> **Records shown**:
---------------
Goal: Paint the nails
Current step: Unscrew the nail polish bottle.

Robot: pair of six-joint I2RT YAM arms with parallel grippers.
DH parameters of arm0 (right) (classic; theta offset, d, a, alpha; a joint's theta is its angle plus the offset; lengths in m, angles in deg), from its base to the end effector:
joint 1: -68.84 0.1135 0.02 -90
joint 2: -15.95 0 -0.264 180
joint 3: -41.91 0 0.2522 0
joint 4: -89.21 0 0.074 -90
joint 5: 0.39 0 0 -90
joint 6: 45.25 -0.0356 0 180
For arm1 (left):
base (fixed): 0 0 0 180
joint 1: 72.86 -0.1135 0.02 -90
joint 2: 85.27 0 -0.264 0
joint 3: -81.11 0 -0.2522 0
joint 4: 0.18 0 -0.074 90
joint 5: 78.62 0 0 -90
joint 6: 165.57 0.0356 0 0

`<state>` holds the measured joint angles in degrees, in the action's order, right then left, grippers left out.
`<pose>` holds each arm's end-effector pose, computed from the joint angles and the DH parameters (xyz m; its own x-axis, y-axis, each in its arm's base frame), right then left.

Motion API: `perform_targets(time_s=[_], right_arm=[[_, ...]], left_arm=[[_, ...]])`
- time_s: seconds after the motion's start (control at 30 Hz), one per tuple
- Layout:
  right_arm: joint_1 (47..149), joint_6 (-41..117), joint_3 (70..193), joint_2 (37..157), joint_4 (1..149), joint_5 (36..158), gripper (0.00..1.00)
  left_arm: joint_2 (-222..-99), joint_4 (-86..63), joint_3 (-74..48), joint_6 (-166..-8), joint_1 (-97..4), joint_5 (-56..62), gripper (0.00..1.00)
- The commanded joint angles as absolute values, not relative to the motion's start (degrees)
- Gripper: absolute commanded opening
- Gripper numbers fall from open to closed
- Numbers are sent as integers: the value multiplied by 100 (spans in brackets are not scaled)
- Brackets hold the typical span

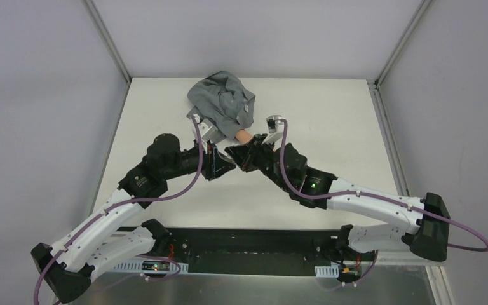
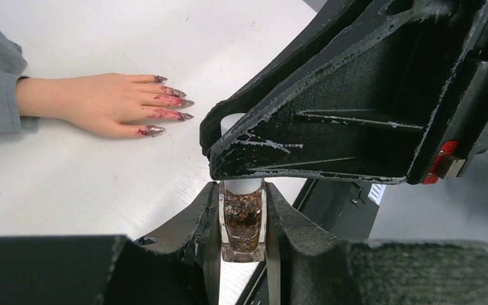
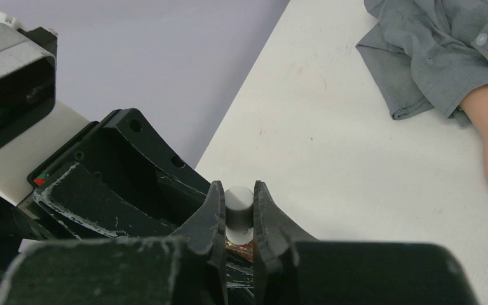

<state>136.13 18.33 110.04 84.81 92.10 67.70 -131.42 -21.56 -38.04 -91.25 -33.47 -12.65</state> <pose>0.1219 0.2568 0.3606 -0.3037 0.3436 -0.8887 -0.6440 0.6134 0.4572 0.1352 -0.1298 0.3555 -0.3277 -0.0503 -0.9434 0.8347 0.4524 -0.3140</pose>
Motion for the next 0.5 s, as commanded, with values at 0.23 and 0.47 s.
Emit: perform_targets(time_s=[0.23,0.47], right_arm=[[13549,2059,11246,8276,8778,6613,0],[13280,2191,11092,7983,8635,7177,0]], left_arm=[[-13160,-2010,-3483,-9041,-3305,-1865,0],[-13303,-1827,-3457,-9115,-3314,-2540,0]])
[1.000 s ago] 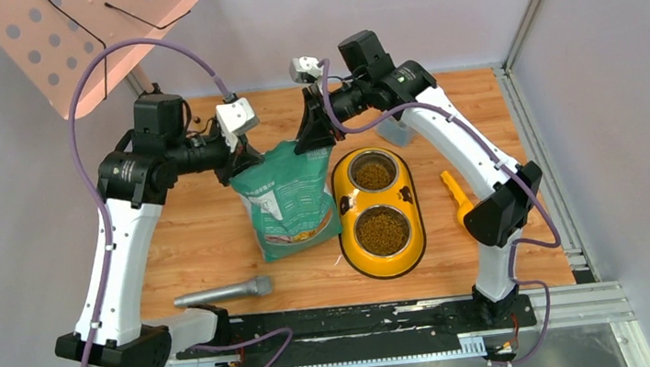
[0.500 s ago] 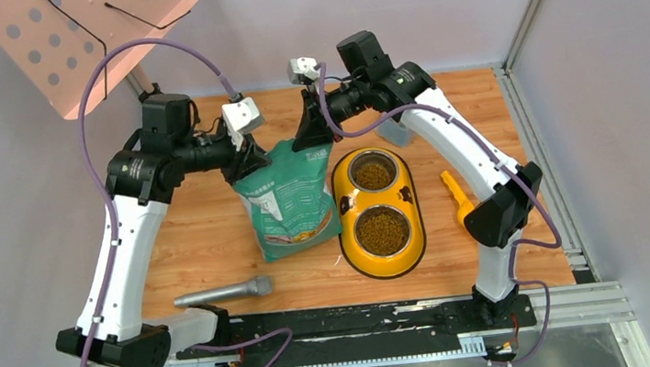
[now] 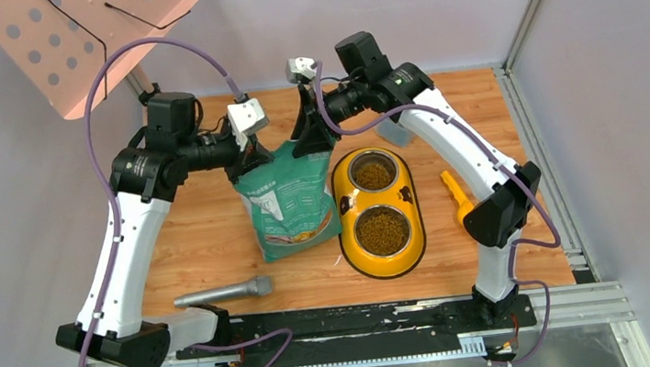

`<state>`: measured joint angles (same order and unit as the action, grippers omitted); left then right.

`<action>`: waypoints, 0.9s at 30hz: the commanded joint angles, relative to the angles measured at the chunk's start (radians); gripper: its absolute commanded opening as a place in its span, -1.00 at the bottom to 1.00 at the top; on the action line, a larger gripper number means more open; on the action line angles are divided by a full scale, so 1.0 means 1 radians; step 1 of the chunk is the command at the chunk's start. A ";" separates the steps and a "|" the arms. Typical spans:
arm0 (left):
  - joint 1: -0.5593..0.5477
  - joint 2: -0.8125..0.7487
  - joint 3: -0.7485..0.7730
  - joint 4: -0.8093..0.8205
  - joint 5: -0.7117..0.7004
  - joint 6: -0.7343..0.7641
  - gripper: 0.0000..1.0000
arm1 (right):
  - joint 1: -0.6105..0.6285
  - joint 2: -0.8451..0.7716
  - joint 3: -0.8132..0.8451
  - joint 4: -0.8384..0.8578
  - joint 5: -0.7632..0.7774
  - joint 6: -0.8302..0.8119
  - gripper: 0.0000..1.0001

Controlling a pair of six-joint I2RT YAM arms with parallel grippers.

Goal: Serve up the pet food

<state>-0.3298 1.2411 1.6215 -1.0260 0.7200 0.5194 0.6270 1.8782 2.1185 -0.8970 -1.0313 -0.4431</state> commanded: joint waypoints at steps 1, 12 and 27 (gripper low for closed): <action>-0.018 -0.001 0.010 0.029 0.011 0.035 -1.00 | 0.019 0.033 0.024 0.046 -0.085 0.060 -0.30; -0.039 0.011 0.001 0.090 -0.038 -0.027 -0.27 | 0.027 0.044 0.022 0.045 -0.107 0.049 -1.00; -0.098 0.068 0.078 0.042 -0.073 -0.011 -0.40 | 0.006 0.037 0.074 0.097 -0.045 0.140 -0.19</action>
<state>-0.4171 1.3117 1.6531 -0.9874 0.6598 0.5110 0.6327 1.9118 2.1292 -0.8791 -1.1000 -0.3737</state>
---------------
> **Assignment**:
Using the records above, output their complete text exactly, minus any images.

> **Exercise response**:
Goal: Paint the nails
Current step: Unscrew the nail polish bottle.

Robot: pair of six-joint I2RT YAM arms with parallel grippers.
DH parameters of arm0 (right) (classic; theta offset, d, a, alpha; a joint's theta is its angle plus the offset; lengths in m, angles in deg), from its base to the end effector:
joint 1: -68.84 0.1135 0.02 -90
joint 2: -15.95 0 -0.264 180
joint 3: -41.91 0 0.2522 0
joint 4: -89.21 0 0.074 -90
joint 5: 0.39 0 0 -90
joint 6: 45.25 -0.0356 0 180
For arm1 (left):
base (fixed): 0 0 0 180
joint 1: 72.86 -0.1135 0.02 -90
joint 2: 85.27 0 -0.264 0
joint 3: -81.11 0 -0.2522 0
joint 4: 0.18 0 -0.074 90
joint 5: 78.62 0 0 -90
joint 6: 165.57 0.0356 0 0

`<state>` holds the measured joint angles in degrees, in the action's order, right then left, grippers left out.
`<pose>` holds each arm's end-effector pose, computed from the joint angles and the DH parameters (xyz m; its own x-axis, y-axis, each in its arm's base frame), right then left.

Motion API: `perform_targets(time_s=[_], right_arm=[[_, ...]], left_arm=[[_, ...]])`
- time_s: seconds after the motion's start (control at 30 Hz), one per tuple
- Layout:
  right_arm: joint_1 (47..149), joint_6 (-41..117), joint_3 (70..193), joint_2 (37..157), joint_4 (1..149), joint_5 (36..158), gripper (0.00..1.00)
  left_arm: joint_2 (-222..-99), joint_4 (-86..63), joint_3 (-74..48), joint_6 (-166..-8), joint_1 (-97..4), joint_5 (-56..62), gripper (0.00..1.00)
- The commanded joint angles as absolute values, not relative to the motion's start (degrees)
- Gripper: absolute commanded opening
- Gripper numbers fall from open to closed
- Numbers are sent as integers: the value multiplied by 100 (spans in brackets are not scaled)
- Brackets hold the typical span


<state>136.13 18.33 110.04 84.81 92.10 67.70 -131.42 -21.56 -38.04 -91.25 -33.47 -12.65</state> <pose>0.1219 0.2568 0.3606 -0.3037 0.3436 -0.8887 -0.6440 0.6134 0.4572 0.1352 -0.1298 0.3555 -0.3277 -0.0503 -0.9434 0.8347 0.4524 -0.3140</pose>
Motion for the next 0.5 s, as commanded, with values at 0.23 and 0.47 s.
Emit: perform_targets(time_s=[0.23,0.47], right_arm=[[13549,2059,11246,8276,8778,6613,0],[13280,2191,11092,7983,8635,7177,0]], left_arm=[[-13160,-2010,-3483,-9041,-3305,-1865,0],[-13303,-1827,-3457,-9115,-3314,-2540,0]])
[1.000 s ago] 
[0.500 s ago] 
[now] 

`<state>`: measured joint angles (same order and unit as the action, grippers omitted); left then right.

`<action>`: waypoints, 0.9s at 30hz: the commanded joint angles, relative to the angles measured at the chunk's start (radians); gripper: its absolute commanded opening as a place in its span, -1.00 at the bottom to 1.00 at the top; on the action line, a larger gripper number means more open; on the action line angles are divided by a full scale, so 1.0 means 1 radians; step 1 of the chunk is the command at the chunk's start. A ";" separates the steps and a "|" the arms. Typical spans:
arm0 (left):
  - joint 1: -0.5593..0.5477
  - joint 2: -0.8125..0.7487
  - joint 3: -0.7485..0.7730
  - joint 4: -0.8093..0.8205
  - joint 5: -0.7117..0.7004
  - joint 6: -0.7343..0.7641
  - gripper: 0.0000..1.0000
arm1 (right):
  - joint 1: -0.6105..0.6285
  - joint 2: -0.8451..0.7716
  - joint 3: -0.8132..0.8451
  - joint 4: -0.8384..0.8578
  - joint 5: -0.7632..0.7774
  - joint 6: -0.8302..0.8119
  - gripper: 0.0000..1.0001

Controlling a pair of six-joint I2RT YAM arms with parallel grippers.

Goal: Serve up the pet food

<state>-0.3298 1.2411 1.6215 -1.0260 0.7200 0.5194 0.6270 1.8782 2.1185 -0.8970 -1.0313 -0.4431</state> commanded: joint waypoints at steps 1, 12 and 27 (gripper low for closed): <action>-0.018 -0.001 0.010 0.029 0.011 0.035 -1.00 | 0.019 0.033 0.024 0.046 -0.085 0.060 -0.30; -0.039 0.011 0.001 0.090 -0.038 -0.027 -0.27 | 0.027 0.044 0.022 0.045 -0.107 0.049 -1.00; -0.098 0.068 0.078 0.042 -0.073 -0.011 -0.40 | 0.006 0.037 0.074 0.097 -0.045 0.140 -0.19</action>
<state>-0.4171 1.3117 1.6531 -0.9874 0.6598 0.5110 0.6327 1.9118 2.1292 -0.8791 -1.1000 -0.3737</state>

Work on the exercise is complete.